**How to complete this task**
Give back exactly the lines of the entries below from the line with "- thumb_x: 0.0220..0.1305" to the line with "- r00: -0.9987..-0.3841", inclusive, and only those.

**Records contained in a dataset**
▼
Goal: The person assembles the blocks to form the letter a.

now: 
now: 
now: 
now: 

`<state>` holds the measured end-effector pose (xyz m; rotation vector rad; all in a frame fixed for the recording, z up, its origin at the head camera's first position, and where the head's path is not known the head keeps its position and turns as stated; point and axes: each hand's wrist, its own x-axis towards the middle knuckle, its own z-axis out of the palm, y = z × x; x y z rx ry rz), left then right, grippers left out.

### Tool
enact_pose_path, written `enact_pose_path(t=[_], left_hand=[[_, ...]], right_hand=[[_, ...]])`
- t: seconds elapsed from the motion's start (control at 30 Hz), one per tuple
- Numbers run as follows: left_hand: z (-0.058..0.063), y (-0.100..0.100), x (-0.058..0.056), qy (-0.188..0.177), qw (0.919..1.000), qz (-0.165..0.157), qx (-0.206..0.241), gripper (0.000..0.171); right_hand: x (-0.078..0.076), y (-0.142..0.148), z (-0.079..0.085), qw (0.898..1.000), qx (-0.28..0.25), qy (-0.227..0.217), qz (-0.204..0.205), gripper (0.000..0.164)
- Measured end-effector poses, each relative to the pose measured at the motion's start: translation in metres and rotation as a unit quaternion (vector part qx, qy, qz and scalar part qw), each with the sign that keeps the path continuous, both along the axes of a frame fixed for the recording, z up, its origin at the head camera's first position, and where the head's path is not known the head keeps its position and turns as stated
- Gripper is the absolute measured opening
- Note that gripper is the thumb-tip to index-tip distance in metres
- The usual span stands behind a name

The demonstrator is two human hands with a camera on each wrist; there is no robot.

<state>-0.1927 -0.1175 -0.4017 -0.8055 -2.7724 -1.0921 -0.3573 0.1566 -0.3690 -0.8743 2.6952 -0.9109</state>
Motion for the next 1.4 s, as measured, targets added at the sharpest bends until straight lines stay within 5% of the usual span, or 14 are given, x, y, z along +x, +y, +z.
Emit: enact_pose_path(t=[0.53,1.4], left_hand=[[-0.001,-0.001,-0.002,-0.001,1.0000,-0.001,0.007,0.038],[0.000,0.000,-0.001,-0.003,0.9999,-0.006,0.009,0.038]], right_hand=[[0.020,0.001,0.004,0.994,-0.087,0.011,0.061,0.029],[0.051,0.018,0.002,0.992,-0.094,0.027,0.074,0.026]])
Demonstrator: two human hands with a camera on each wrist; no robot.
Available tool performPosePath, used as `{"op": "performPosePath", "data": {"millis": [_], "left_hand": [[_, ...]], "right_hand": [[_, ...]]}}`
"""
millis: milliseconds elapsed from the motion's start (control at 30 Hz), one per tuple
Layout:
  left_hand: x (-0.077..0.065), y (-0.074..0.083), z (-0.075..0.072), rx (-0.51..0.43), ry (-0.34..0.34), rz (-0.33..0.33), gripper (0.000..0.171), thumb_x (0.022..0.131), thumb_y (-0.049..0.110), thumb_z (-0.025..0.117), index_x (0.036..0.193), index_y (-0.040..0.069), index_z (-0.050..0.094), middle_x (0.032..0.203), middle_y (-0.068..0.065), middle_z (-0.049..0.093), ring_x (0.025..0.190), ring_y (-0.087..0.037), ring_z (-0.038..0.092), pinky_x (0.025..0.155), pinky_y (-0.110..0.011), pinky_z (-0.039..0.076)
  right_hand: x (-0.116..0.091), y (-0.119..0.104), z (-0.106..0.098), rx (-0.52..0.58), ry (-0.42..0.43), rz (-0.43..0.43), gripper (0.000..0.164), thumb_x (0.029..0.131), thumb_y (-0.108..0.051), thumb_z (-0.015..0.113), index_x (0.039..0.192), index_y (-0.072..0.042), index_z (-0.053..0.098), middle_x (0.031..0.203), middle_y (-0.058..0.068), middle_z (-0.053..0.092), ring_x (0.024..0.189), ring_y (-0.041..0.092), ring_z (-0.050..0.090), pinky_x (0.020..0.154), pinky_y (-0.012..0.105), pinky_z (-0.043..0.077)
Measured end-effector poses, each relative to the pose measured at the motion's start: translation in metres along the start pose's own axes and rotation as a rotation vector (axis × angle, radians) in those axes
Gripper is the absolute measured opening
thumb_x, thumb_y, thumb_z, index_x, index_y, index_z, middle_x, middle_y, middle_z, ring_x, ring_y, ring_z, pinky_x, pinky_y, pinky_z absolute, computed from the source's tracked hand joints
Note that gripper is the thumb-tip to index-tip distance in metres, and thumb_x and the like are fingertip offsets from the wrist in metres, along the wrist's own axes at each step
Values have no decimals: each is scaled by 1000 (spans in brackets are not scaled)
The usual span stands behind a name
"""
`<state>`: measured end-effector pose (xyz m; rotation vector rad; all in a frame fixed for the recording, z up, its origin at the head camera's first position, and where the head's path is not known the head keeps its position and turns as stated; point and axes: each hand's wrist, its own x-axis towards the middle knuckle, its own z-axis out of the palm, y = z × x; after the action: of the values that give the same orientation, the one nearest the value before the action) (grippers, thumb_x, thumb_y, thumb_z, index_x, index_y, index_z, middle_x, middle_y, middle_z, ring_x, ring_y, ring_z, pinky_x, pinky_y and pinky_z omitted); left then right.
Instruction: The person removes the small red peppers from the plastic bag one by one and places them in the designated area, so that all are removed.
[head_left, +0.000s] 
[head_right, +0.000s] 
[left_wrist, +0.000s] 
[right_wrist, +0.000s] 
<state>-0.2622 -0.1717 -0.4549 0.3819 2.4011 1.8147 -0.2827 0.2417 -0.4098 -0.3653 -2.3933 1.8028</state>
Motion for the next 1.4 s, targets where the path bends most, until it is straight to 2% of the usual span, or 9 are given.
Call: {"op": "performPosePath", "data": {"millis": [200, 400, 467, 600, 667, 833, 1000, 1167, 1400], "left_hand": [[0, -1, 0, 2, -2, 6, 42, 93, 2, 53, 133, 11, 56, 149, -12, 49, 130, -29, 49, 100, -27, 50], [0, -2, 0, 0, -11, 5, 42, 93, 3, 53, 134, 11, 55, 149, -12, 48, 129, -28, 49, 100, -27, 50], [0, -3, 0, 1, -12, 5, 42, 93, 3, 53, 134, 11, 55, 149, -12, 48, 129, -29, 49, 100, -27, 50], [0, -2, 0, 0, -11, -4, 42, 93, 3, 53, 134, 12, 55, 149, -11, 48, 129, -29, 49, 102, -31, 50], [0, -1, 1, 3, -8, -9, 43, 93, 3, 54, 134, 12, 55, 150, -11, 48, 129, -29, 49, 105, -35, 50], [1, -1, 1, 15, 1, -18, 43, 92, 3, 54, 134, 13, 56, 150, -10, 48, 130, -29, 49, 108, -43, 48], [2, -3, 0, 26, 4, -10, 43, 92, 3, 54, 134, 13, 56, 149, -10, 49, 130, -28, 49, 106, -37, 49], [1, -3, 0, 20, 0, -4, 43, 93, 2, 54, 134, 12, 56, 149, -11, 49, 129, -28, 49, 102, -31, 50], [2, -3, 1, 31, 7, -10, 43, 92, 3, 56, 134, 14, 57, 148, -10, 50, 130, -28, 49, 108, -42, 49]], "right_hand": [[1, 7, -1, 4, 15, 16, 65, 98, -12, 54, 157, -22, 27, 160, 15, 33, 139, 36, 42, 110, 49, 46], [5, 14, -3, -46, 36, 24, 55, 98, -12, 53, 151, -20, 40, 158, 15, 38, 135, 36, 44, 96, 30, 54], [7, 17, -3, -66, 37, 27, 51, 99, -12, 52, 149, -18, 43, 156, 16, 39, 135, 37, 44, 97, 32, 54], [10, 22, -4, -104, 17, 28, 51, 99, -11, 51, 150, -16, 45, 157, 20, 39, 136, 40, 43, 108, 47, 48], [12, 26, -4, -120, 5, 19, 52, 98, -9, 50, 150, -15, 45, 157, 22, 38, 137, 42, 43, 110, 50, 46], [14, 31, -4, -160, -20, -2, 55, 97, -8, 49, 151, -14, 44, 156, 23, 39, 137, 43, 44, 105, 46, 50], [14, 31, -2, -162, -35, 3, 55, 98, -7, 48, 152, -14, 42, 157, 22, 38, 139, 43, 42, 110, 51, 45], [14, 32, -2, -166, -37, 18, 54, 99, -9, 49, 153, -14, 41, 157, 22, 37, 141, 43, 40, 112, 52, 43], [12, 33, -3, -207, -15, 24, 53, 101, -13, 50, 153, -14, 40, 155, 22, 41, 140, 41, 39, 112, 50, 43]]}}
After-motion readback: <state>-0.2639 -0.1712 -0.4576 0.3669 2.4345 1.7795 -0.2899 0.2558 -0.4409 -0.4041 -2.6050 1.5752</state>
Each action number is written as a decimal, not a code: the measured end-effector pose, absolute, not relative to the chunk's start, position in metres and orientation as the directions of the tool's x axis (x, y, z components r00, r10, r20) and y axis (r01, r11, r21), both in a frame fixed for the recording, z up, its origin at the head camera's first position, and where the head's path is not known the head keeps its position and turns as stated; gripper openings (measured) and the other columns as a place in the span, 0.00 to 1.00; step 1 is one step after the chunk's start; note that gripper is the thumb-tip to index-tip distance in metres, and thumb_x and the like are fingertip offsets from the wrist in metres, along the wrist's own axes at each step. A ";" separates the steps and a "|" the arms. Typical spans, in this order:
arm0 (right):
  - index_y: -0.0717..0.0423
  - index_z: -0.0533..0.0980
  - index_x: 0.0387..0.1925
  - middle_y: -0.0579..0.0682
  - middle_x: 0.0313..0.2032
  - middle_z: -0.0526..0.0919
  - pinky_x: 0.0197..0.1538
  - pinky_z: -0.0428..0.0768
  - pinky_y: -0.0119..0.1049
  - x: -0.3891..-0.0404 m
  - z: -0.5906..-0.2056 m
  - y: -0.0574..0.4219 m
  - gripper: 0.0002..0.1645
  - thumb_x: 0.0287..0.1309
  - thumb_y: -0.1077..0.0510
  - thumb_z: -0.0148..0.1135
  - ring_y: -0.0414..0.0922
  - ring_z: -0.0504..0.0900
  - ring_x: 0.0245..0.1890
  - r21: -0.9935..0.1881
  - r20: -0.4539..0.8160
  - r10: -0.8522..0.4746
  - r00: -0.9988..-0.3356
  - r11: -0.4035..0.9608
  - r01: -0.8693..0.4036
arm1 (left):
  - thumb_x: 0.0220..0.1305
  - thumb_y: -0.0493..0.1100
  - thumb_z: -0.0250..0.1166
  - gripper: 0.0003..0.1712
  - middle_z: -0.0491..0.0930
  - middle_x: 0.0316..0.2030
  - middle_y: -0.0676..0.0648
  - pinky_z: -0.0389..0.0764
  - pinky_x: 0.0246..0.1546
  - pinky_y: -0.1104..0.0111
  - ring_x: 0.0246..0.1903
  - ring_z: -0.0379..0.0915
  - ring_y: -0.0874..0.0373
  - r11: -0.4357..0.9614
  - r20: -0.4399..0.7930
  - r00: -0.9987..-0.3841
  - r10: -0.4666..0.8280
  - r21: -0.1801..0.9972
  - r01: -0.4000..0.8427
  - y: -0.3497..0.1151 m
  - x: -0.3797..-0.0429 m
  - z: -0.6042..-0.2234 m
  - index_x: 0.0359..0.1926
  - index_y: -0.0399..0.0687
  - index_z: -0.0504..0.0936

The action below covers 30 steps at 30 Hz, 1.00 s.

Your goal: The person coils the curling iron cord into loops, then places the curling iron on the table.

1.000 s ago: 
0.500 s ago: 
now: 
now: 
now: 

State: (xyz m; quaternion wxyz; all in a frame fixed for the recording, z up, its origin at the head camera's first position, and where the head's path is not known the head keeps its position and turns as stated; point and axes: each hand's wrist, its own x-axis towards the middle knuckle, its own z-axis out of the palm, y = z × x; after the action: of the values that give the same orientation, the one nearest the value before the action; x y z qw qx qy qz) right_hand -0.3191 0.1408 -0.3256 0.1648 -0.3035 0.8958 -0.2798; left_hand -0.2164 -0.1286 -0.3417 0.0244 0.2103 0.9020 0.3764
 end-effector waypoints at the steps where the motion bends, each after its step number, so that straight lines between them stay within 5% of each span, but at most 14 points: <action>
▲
**Response**
  - thumb_x: 0.0220..0.1305
  - thumb_y: -0.0493..0.1100
  - thumb_z: -0.0250..0.1166
  - gripper: 0.0003..0.1712
  - middle_z: -0.0491..0.0930
  - middle_x: 0.0316..0.2030
  - middle_y: -0.0676..0.0648
  - pinky_z: -0.0389..0.0764
  - pinky_x: 0.0246..0.1546
  - pinky_y: -0.1104..0.0111
  - ring_x: 0.0246..0.1903
  - ring_z: -0.0379..0.0915
  - ring_y: -0.0874..0.0373
  - r11: -0.4357..0.9614
  - r20: -0.4399..0.7930
  - r00: -0.9987..-0.3841

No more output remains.